The current pandemic places great challenges on many facets of American religious life, perhaps none greater than small denominationally affiliated colleges and universities, many of which already were struggling financially well before the current crisis.
While these challenges are institutionally strenuous, they also put a tremendous burden on both tenured faculty as well as junior scholars and recent Ph.D.s seeking academic positions. This pandemic has forced us to ask what value we place on academic expertise.
What’s different at denominational schools
Faculty in denominational colleges and universities never have had a particularly easy task. They find themselves working at institutions caught between two poles within the American system of higher education. At one end of the spectrum are public colleges and universities with no religious affiliation, while on the other end of the spectrum are religious institutions like Biola, Bob Jones and Wheaton that market themselves as hyper-confessional.
They find themselves working at institutions caught between two poles within the American system of higher education.”
As BNG recently reported, denominational colleges and universities over the course of the 20th century have struggled to hold a middle ground or imagine another way of relating their confessional identity with their secular academic purpose.
Many schools have been drawn toward the esteem and reputation of what historian and evangelical thinker George Marsden calls “pace-setting” institutions. In Marsden’s The Soul of the American University: From Protestant Establishment to Established Nonbelief, he laments the ways in which institutions of higher education have become less religious — less confessional — particularly at “pace-setting” institutions like Harvard, Princeton and Yale.
In idealizing these institutional models, however, evangelicals like Marsden create difficult avenues for imagining how denominational schools can carve out a unique niche within the larger ecosystem of American higher education that is neither completely devoted to “secular” academics nor a sectarian confessional identity.
Influence of national ranking systems
This pressure to think in binary terms remains all the more heightened by college rankings systems produced by U.S. News and World Report and other groups. Since 1983, U.S. News and World Report has been ranking colleges and universities across the country. The magazine provides excellent data on institutions of higher learning and creates helpful marketing tools for academic institutions. Schools can easily highlight where they most excel in comparison to other institutions and identify where they most need to improve.
“Ranking systems … encourage schools to implement policies and initiatives that benefit their ranking but do not always create better educational environments.”

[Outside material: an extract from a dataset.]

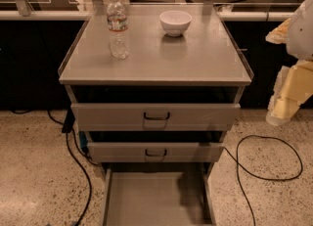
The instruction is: Place water bottle into bottom drawer
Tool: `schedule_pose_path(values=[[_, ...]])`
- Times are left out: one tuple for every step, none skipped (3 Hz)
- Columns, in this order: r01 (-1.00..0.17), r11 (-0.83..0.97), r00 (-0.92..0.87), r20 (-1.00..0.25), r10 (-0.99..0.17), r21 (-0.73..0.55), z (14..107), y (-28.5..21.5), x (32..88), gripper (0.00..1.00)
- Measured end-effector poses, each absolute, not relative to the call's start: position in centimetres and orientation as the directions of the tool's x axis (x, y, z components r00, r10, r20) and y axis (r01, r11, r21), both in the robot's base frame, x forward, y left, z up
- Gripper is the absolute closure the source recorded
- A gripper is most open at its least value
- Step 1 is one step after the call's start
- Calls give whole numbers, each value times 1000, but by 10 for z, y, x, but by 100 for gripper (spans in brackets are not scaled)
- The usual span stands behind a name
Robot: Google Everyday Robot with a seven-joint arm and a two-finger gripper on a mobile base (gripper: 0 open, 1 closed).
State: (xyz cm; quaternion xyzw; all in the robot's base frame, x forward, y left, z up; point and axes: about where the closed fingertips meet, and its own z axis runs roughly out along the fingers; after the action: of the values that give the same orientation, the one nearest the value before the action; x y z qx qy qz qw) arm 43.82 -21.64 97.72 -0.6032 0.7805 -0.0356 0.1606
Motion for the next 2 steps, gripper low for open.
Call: schedule_pose_path(values=[[-929, 271, -222, -204, -953, -253, 977, -217, 439, 0], [-921, 276, -233, -180, -956, -274, 977, -220, 443, 0]])
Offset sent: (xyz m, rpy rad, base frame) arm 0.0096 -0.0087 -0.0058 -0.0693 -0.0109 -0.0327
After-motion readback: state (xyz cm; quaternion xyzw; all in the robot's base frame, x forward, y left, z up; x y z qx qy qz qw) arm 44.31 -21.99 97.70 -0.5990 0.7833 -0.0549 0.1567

At the same time, these ranking systems have standardized methodologies that encourage schools to implement policies and initiatives that benefit their ranking but do not always create better educational environments. By holding up standard bearers in higher education, ranking systems encourage schools to look and feel the same. This stifles innovation.
Many schools, disappointed with their rankings, have set out to “game” the system and improve their rankings quickly. Denominational schools are not immune to this behavior.

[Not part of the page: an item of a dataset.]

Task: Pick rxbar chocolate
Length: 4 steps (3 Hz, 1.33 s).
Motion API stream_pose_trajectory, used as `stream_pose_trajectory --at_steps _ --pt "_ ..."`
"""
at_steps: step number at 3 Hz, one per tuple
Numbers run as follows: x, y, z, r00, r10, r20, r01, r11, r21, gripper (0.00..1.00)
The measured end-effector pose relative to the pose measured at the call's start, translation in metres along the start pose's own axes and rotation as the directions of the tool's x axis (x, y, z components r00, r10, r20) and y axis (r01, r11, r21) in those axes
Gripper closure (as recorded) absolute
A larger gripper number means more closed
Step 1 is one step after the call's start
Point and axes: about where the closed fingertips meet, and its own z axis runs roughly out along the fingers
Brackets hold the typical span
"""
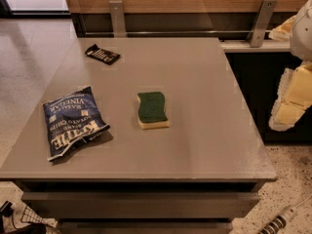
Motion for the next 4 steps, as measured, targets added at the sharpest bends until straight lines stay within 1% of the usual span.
stream_pose_trajectory --at_steps 1,2,3,4 --pt "0.000 0.000 0.000 1.000 0.000 0.000 0.000 1.0000 0.000 0.00" --pt "-0.002 -0.007 0.000 1.000 0.007 0.016 -0.007 0.9998 0.018 0.00" --pt "-0.012 -0.040 0.006 0.994 0.044 0.101 -0.053 0.9950 0.085 0.00" --pt "-0.050 -0.108 0.021 0.945 0.094 0.315 -0.157 0.9705 0.183 0.00"
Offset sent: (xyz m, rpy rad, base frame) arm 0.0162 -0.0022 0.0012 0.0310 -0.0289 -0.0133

One criteria for college rankings systems include weighting the average standardized test scores for freshmen, so in 2008 Baylor University offered newly admitted students financial incentives to retake the SAT in order to score higher. They reported 861 students retook the exam and received a $300 bookstore credit, while 150 scored 50 points higher on the exam and were awarded $1,000 merit scholarships.
Gaming the system can work. Northeastern University was ranked No. 162 in 1996 and worked tirelessly to raise its rank over the next few decades by instituting targeted policies and good old glad-handing. Today it is ranked No. 49.
Small denominational colleges and universities were not designed or founded to be able to compete in this type of higher education market.
As schools invest financial resources in schemes to improve their rankings or marketing tactics to attract students, resources for faculty support dwindle. At denominational colleges in particular, faculty often are required to take heavier teaching loads in order to reduce class sizes and ideally improve the school’s ranking. As a result, these faculty have less time for academic and professional development, much less their own research. The additional teaching also can get in the way of necessary committee work and student advising, which in turn distracts from teaching.
Professional organizations like the National Association of Baptist Professors of Religion once were robust enough to hold regional gatherings of more than 50 scholars for targeted meetings. Today, as many schools limit faculty travel funding, the Southeastern region of NABPR considers an attendance of 12 to 15 individuals (including graduate students) to be a good turnout. Such conferences are one way faculty stay engaged formally and informally in the wider academic community.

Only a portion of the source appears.